Doch dann ruft dich dein Mann an und fragt, ob du auch daran gedacht hast, dass die Kinder heute und morgen Besuchstag haben in der Schule und dass du unbedingt gehen musst, weil er nicht gehen kann. Mist! Das ist ja tatsächlich vergessen gegangen. Aber wir kriegen das schon hin. Wir haben doch nicht umsonst jahrelange Erfahrung im Improvisieren gesammelt. Der Zeitplan für die drei Schulbesuche ist schon fast fertig, da fällt dir ein, dass du heute mit dem Zweitjüngsten noch zur Vierjahreskontrolle bei der Kinderärztin angemeldet bist. Dann müssen die Schulbesuche eben doch auf morgen verschoben werden, auch wenn du dann nicht mehr frei hast und du mit deinen Mitarbeiterinnen eine Möglichkeit finden musst, gleichzeitig eine gutes Teammitglied und eine aufmerksame Mutter zu sein. Das ist zwar mühsam, aber immerhin hast du dir so die Zeit zum Schreiben freigehalten.

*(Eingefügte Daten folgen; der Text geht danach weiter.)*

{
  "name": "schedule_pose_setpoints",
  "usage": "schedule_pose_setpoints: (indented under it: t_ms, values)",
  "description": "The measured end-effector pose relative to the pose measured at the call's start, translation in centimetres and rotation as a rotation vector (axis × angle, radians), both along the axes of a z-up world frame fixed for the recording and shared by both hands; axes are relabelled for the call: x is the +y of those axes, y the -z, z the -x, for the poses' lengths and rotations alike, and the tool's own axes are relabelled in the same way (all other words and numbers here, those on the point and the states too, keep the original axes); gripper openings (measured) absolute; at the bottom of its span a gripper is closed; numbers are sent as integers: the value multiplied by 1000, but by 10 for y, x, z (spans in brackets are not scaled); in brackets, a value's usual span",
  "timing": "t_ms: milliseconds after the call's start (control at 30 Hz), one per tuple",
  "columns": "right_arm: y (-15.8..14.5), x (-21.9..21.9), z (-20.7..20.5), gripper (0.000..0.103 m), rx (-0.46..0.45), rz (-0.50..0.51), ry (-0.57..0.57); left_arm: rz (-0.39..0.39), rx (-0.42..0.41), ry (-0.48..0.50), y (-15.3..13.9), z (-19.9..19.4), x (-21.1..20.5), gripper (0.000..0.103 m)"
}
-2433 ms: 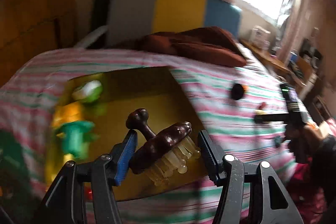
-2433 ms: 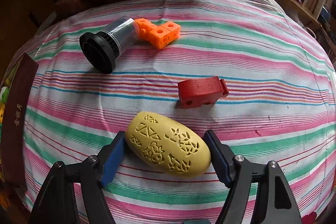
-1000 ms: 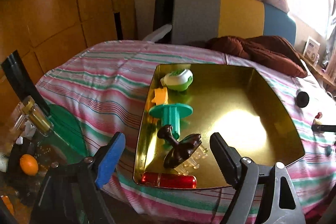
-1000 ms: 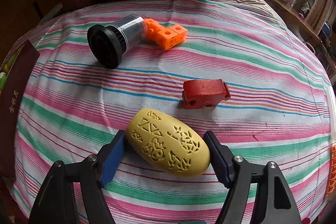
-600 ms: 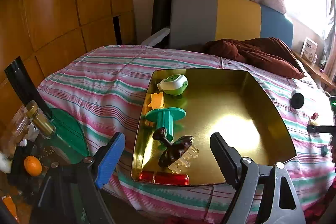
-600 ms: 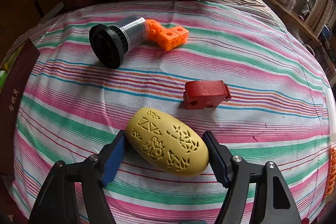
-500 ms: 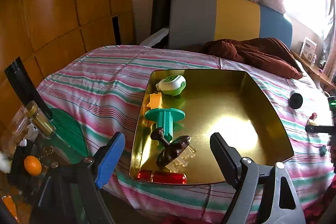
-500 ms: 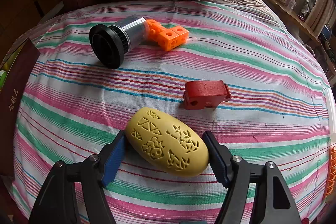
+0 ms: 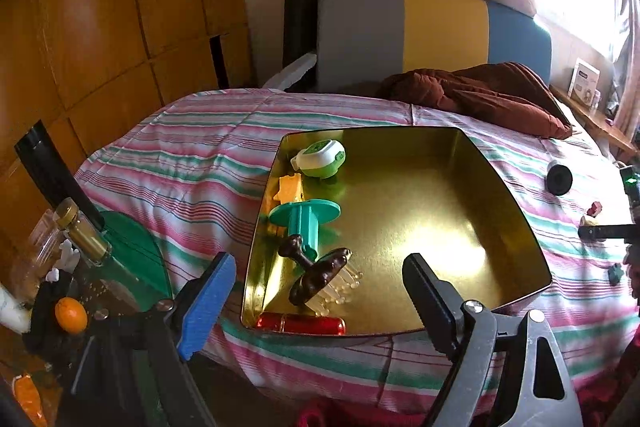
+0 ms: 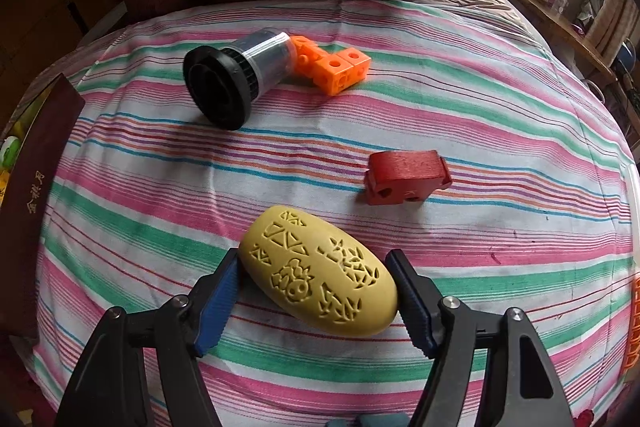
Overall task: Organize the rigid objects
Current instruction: 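Carry the yellow egg into the gold tray and open the right tool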
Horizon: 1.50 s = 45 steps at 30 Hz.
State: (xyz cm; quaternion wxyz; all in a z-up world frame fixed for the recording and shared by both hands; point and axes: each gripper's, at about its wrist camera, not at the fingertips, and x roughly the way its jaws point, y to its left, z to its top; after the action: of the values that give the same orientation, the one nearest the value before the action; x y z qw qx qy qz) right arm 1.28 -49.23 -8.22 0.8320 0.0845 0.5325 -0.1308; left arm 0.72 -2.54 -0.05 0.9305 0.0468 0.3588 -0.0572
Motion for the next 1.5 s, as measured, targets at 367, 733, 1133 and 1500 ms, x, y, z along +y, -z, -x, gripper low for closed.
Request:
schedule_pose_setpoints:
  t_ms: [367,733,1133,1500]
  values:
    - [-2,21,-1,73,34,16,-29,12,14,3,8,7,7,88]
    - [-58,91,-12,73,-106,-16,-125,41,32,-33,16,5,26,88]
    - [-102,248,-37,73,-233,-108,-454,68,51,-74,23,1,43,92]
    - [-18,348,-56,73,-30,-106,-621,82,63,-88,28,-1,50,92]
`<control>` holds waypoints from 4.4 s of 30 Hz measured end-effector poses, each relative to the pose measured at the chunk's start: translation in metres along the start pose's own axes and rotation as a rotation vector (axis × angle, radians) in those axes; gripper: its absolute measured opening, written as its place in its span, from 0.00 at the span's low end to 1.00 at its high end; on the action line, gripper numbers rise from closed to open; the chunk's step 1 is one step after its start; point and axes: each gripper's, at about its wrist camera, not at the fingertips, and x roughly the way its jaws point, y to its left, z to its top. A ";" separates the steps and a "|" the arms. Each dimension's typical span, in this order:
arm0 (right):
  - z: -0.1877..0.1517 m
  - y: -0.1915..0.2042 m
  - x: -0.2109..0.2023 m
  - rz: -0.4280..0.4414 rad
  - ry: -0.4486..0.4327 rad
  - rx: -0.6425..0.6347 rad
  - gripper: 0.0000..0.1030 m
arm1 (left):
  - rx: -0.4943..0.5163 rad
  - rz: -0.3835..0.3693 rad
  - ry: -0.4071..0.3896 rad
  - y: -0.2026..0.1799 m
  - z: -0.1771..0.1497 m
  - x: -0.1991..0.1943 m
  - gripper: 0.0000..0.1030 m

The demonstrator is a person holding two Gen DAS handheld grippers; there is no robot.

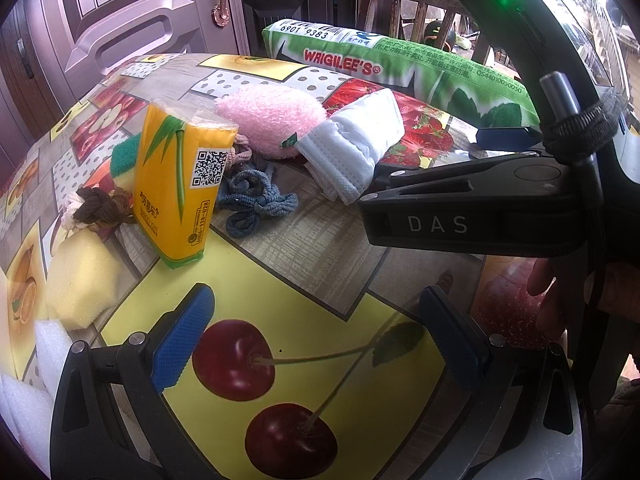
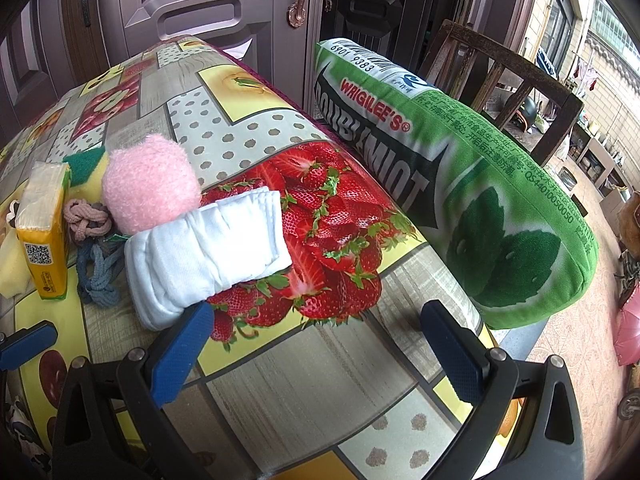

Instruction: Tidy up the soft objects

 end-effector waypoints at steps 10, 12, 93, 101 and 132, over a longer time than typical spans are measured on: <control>0.000 0.001 0.000 -0.001 0.000 0.000 1.00 | 0.000 0.000 0.000 0.000 0.000 0.000 0.99; 0.000 0.001 0.000 0.000 0.000 0.000 1.00 | 0.000 0.000 0.000 0.000 0.000 0.000 0.99; -0.030 0.116 -0.061 0.793 0.109 -0.682 0.29 | -0.339 0.255 -0.012 0.078 -0.102 -0.137 0.99; -0.006 0.082 -0.073 0.819 0.063 -0.556 0.29 | -0.297 0.251 0.043 0.064 -0.109 -0.125 0.55; 0.102 0.070 -0.255 0.986 -0.530 -0.233 0.29 | -0.501 0.479 -0.548 0.132 -0.040 -0.338 0.50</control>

Doch dann hat der Jüngste die Windel voll, der Älteste kommt mit Bauchschmerzen von der Schule nach Hause, die Zeugen Jehovas klingeln an der Tür und stehlen dir die Zeit, die du gar nicht hast und ehe du dich versiehst, ist es Zeit für das Mittagessen und nach dem Mittagessen wirst du bei der Kinderärztin erwartet.  Dann wirst du eben schreiben müssen, wenn du vom Arzttermin zurückkommst. Wird ja nicht so lange dauern, wo doch immer so viele Kinder krank sind und die Ärztin sich vor Terminen kaum retten kann. Gut, die Tochter muss dann noch zur Ballettstunde gebracht werden, aber dazwischen hast du ja noch Zeit und da du den Text schon fast fertig im Kopf hast, ist das alles kein Problem. Zu dumm nur, dass ausgerechnet heute sämtliche Kinder in der Region kerngesund zu sein scheinen und sich die Kinderärztin ausgiebig deinem Sohn widmen kann. Nun ja, eigentlich ist das ja toll, aber die Zeit zum Schreiben ist schon wieder zerronnen und der Abgabetermin verstreicht, ohne dass der Text den Weg aus deinem Kopf in den Computer gefunden hätte. Nachdem du dann auf dem Nachhauseweg durch eine Baustelle zu einem Umweg gezwungen wirst, wird dir klar, dass heute nichts mehr wird mit „Gedanken drehen und wenden bis sie passen, perfekte Worte suchen, Sätze verwerfen und neue schaffen“. Du wirst einfach nur noch über das schreiben können, was dich zurzeit am allermeisten beschäftigt: Die Tatsache, dass ein arbeitsfreier Tag noch längst kein freier Tag sein muss. Zumindest nicht dann,  wenn du Mama bist.